Während bei den Lohn-, Material- und Baukosten bundesländerweit keine gravierenden Unterschiede bestehen, sind die Grundkosten in Wien seit jeher die höchsten in Österreich. Die niedrigsten Grundstückspreise in Wien sind vergleichbar mit den teuersten in der Steiermark, bei den besseren und sehr guten Lagen in Wien kommt es gegenüber der Steiermark zu einem Preisunterschied um bis zu 800 %.
„Wie kann man in einem Rechtsstaat wie Österreich die Wiener Hauseigentümer zu einem solchen Sonderopfer zwingen?“ beklagt Erath.
Der Verein zur Revitalisierung und architektonischen Aufwertung der Wiener Gründerzeithäuser betont daher schon seit Jahren: „Eine Einnahmenseinbuße von rund 40 % ist schreiendes Unrecht, signalisiert Willkür und legt den Verdacht der Verfassungswidrigkeit nahe.“ Erath reklamiert zu den bisherigen Ergebnissen der Höchstrichter, dass der mehrfach vorgebrachte Diskriminierungstatbestand vom Verfassungsgerichtshof nur formell, jedoch noch nie inhaltlich beurteilt wurde.
Die den Wiener Zinshausbesitzern zugefügte Schadenshöhe ist beispiellos in der 2. Republik, es geht seit 1994 um eine Summe von rund 5 Mrd Euro.
Dieses Geld fehlt bei Renovierungen, auch deshalb haben die Verfallserscheinungen der Gründerzeithäuser sowie die Abrisszahlen ein erschreckendes Ausmaß erreicht.
Der VfGH hat bisherige Beschwerden zum Wiener Richtwert, zum Lagezuschlagsverbot in Gründerzeitvierteln sowie zum pauschalierten Befristungsabschlag abgewiesen und mit dem großen Spielraum des Gesetzgebers argumentiert.
Seine Logik: Leistbarer Wohnraum muss auch Bevölkerungsgruppen mit geringem Einkommen zugänglich sein.
Erath protestiert: „Unrecht darf niemals zur politischen Manövriermasse werden. Sozialwohnungen sind gut und recht, das ist aber allein die Aufgabe des Staates, die er aus unseren Steuermitteln zu bestreiten hat.“
Bei den Entscheidungen des VfGH sieht der Verein daher eine Schieflage und hat im Jänner 2018 den Europäischen Gerichtshof für Menschenrechte (EGMR) angerufen. Leider ist kurzfristig keine Entscheidung zu erwarten.

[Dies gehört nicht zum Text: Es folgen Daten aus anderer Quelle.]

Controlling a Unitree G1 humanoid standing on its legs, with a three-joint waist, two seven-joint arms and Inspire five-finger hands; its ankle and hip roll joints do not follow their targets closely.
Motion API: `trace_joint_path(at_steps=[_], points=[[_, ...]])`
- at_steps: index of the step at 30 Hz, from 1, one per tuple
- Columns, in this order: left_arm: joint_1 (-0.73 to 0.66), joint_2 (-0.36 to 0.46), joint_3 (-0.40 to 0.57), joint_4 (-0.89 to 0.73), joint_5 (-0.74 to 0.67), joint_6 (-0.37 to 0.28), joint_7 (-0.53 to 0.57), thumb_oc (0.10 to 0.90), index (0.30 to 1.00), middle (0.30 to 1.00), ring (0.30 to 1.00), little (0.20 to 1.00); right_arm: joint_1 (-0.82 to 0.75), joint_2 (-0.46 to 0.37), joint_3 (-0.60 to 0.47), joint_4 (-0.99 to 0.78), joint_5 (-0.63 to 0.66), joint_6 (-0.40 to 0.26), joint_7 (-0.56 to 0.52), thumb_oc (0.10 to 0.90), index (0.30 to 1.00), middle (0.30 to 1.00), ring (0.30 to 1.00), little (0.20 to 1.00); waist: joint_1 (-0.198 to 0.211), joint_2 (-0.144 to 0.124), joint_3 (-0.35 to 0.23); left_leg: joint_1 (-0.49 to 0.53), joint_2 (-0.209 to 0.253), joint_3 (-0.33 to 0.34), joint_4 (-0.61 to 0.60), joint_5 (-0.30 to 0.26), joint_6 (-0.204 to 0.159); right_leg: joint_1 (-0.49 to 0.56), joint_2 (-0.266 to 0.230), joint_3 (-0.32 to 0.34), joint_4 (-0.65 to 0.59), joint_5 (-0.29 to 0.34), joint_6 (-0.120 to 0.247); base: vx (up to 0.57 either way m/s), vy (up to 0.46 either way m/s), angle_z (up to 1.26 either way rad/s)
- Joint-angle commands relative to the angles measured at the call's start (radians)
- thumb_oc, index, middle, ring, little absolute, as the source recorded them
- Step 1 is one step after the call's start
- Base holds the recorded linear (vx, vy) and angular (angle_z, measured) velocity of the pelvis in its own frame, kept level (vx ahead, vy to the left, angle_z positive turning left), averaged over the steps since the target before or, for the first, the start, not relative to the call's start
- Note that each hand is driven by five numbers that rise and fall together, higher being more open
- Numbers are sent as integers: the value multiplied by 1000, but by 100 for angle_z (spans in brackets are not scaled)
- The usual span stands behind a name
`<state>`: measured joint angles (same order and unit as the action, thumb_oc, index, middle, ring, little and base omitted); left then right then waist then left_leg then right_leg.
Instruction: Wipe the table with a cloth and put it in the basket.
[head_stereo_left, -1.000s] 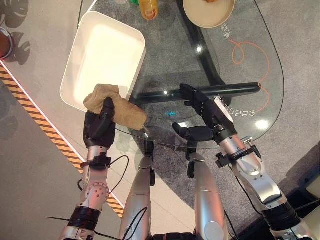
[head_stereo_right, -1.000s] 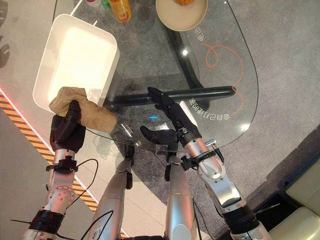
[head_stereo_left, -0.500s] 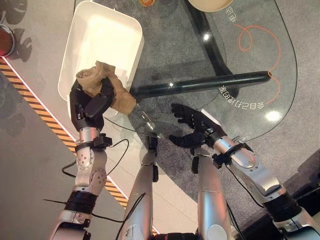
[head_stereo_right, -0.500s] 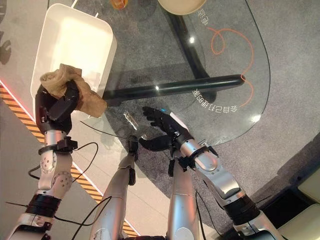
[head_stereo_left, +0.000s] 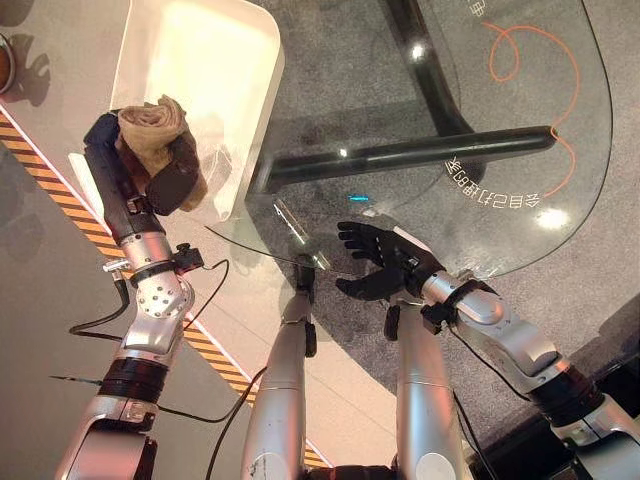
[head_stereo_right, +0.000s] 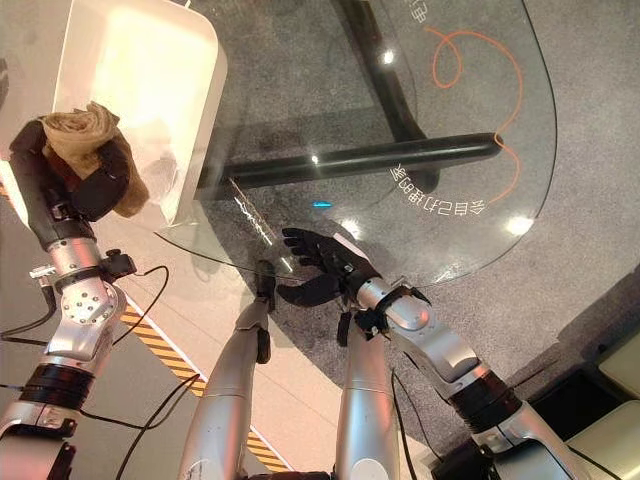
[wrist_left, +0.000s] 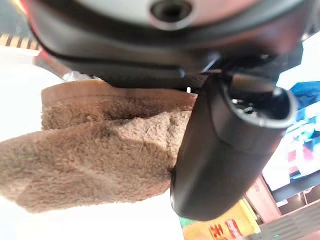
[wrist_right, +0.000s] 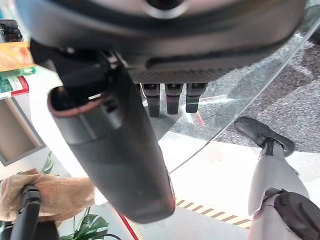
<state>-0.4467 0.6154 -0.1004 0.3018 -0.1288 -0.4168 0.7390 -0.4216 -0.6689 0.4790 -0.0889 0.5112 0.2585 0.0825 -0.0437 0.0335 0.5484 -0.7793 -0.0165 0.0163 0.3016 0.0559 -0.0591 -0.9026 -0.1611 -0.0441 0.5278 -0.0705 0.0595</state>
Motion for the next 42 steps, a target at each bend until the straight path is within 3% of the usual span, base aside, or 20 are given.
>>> trace_joint_path(at_steps=[1, 7, 13, 18, 19, 22, 23, 24, 25, 26, 27, 33, 34, 35, 36, 37, 38, 39, 40, 42], points=[[-49, 87, 106, -63, 65, -35, 175, 100, 300, 300, 300, 200, 19, 0, 29, -98, 64, -15, 5, 800, 900, 900, 900, 900, -8, 32, -28, -75, -70, 115, 117, -73, 52, 8, 94, 5, -151, 85, -12, 38, 44, 1], [-67, 118, 93, -24, 170, 81, 299, 100, 300, 300, 300, 200, 8, -21, 41, -109, 107, 5, -34, 800, 900, 900, 900, 900, -3, 30, -28, -136, -70, 111, 134, -73, 50, -52, 94, -2, -140, 90, -8, 20, 27, 0], [-104, 120, 70, 10, 171, 110, 330, 100, 300, 300, 300, 200, -5, -32, 46, -101, 118, 17, -29, 800, 900, 900, 900, 900, -5, 32, -28, -191, -64, 105, 155, -70, 44, -107, 97, 2, -113, 89, -6, 8, 19, 0], [-160, 113, 32, 52, 148, 112, 308, 100, 300, 300, 300, 200, -44, -35, 67, -72, 130, 18, -48, 800, 900, 900, 900, 900, -7, 32, -28, -264, -62, 103, 174, -66, 47, -187, 108, 4, -76, 92, -5, 18, 34, -1], [-151, 109, 24, 60, 140, 107, 302, 100, 300, 300, 300, 200, -34, -32, 72, -66, 131, 18, -47, 800, 900, 900, 900, 900, -5, 33, -28, -237, -61, 95, 184, -97, 41, -161, 113, 7, -61, 60, 0, 42, 18, -2], [-181, 98, 9, 102, 131, 92, 268, 100, 300, 300, 300, 200, -56, -30, 74, -44, 135, 20, -46, 800, 900, 900, 900, 900, -8, 29, -28, -255, -60, 97, 191, -96, 39, -176, 119, 3, -54, 61, 1, -14, 30, -9], [-207, 95, 4, 118, 129, 90, 256, 100, 300, 300, 300, 200, -79, -34, 70, -36, 138, 19, -42, 800, 900, 900, 900, 900, -14, 26, -28, -292, -60, 107, 186, -65, 43, -210, 118, -1, -64, 92, -3, 1, 42, -8], [-215, 88, -14, 141, 119, 90, 233, 100, 300, 300, 300, 200, -76, -36, 71, -25, 141, 18, -36, 800, 900, 900, 900, 900, -16, 23, -28, -276, -57, 100, 197, -92, 35, -195, 126, 6, -49, 65, 3, -56, 38, -5], [-237, 89, -17, 151, 116, 90, 222, 100, 300, 300, 300, 200, -92, -40, 67, -19, 140, 14, -35, 800, 900, 900, 900, 900, -20, 21, -28, -310, -57, 110, 189, -62, 39, -225, 123, 3, -63, 96, -2, 40, 32, -1], [-231, 86, -26, 161, 114, 90, 215, 100, 300, 300, 300, 200, -83, -38, 72, -12, 141, 12, -34, 800, 900, 900, 900, 900, -20, 20, -28, -284, -56, 101, 197, -90, 32, -200, 128, 7, -51, 67, 3, -51, 14, 0], [-254, 86, -27, 172, 113, 91, 211, 100, 300, 300, 300, 200, -101, -40, 69, -10, 141, 10, -33, 800, 900, 900, 900, 900, -24, 18, -28, -318, -56, 109, 189, -59, 37, -231, 126, 5, -64, 98, -2, 0, 0, 0], [-320, 87, -86, 246, 86, 96, 175, 100, 300, 300, 300, 200, -124, -40, 78, 25, 158, -4, -18, 800, 900, 900, 900, 900, -33, 6, -28, -317, -58, 95, 198, -82, 26, -228, 137, 14, -55, 78, 7, 7, 10, -2], [-344, 91, -90, 252, 85, 101, 166, 100, 300, 300, 300, 200, -142, -43, 74, 26, 162, -7, -18, 800, 900, 900, 900, 900, -36, 3, -28, -348, -59, 103, 188, -51, 30, -257, 133, 12, -70, 109, 4, 0, 0, 0], [-334, 88, -97, 257, 85, 104, 161, 100, 300, 300, 300, 200, -129, -40, 79, 29, 163, -8, -17, 800, 900, 900, 900, 900, -35, 4, -28, -319, -58, 94, 197, -81, 25, -229, 137, 15, -57, 80, 8, -46, -8, -1], [-363, 94, -103, 268, 81, 115, 137, 100, 300, 300, 300, 200, -147, -39, 74, 35, 159, -14, -13, 800, 900, 900, 900, 900, -39, 1, -28, -356, -60, 103, 188, -48, 29, -261, 134, 13, -73, 113, 5, 0, 0, 0], [-360, 92, -115, 278, 78, 123, 123, 100, 300, 300, 300, 200, -140, -34, 80, 40, 157, -17, -13, 800, 900, 900, 900, 900, -38, 1, -28, -333, -60, 94, 194, -71, 23, -239, 138, 15, -65, 90, 9, -51, -9, 0], [-374, 95, -114, 282, 73, 126, 114, 100, 300, 300, 300, 200, -152, -35, 76, 38, 158, -17, -15, 800, 900, 900, 900, 900, -40, 0, -28, -357, -62, 102, 187, -47, 27, -260, 135, 13, -76, 113, 5, 32, -4, 0], [-369, 89, -128, 295, 52, 139, 91, 100, 300, 300, 300, 200, -144, -30, 84, 42, 161, -19, -19, 800, 900, 900, 900, 900, -39, -1, -28, -328, -61, 93, 196, -77, 22, -232, 140, 15, -64, 83, 10, -45, -6, -1], [-387, 92, -128, 299, 47, 145, 83, 100, 300, 300, 300, 200, -159, -32, 80, 43, 158, -21, -19, 800, 900, 900, 900, 900, -42, -2, -28, -358, -63, 102, 186, -46, 27, -260, 137, 13, -78, 114, 5, 0, 0, 0], [-393, 92, -134, 310, 38, 151, 69, 100, 300, 300, 300, 200, -161, -31, 79, 45, 159, -23, -21, 800, 900, 900, 900, 900, -43, -3, -28, -362, -63, 102, 188, -45, 26, -262, 136, 12, -79, 115, 5, -25, -3, -1]])
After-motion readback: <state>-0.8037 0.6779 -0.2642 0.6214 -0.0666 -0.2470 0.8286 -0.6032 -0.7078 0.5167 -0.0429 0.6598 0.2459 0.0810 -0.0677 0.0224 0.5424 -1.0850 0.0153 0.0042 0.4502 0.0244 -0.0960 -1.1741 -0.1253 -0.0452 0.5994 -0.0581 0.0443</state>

Auch um Verjährungsansprüche hintanzuhalten, entschied man sich nun für eine Haftungsklage gegen die Republik. Die Klage wird zurzeit von Rechtsanwalt Wolfram Proksch vorbereitet.
Beim Pressegespräch präsentierte Erath neben dem Forderungskatalog um die Haftungsklage auch ein neu durchdachtes Mietrechts- und Sanierungskonzept für Wien.
Es umfasst gut 100.000 neue Wohnungen über Dachausbauten und Stockwerkssanierungen im Altbestand der rund 20.000 privaten und gemeindeeigenen Zinshäuser, für die kein neuer Quadratmeter Bauland benötigt würde. Erath sieht im konkreten Plan greifbare Vorteile für die Mieter, er hat aber auch Leistungsanreize für die Eigentümer generiert. Das ambitionierte Ziel ist vorgegeben, Wien könnte mit einem prognostizierten Bauvolumen von mehr als 20 MrdE den Wohnbedarf der Großstadt vollständig bedienen und damit den Mietern mit einem größeren Angebot und Preisvorteilen eine wirkliche Hilfe bieten.
Die Leistungsvorgaben im neuen Konzept beinhalten auch Fassadenerneuerungen im Bereich der Gründerzeithäuser, wodurch das Stadtbild bereits innerhalb einer Dekade massiv profitieren würde.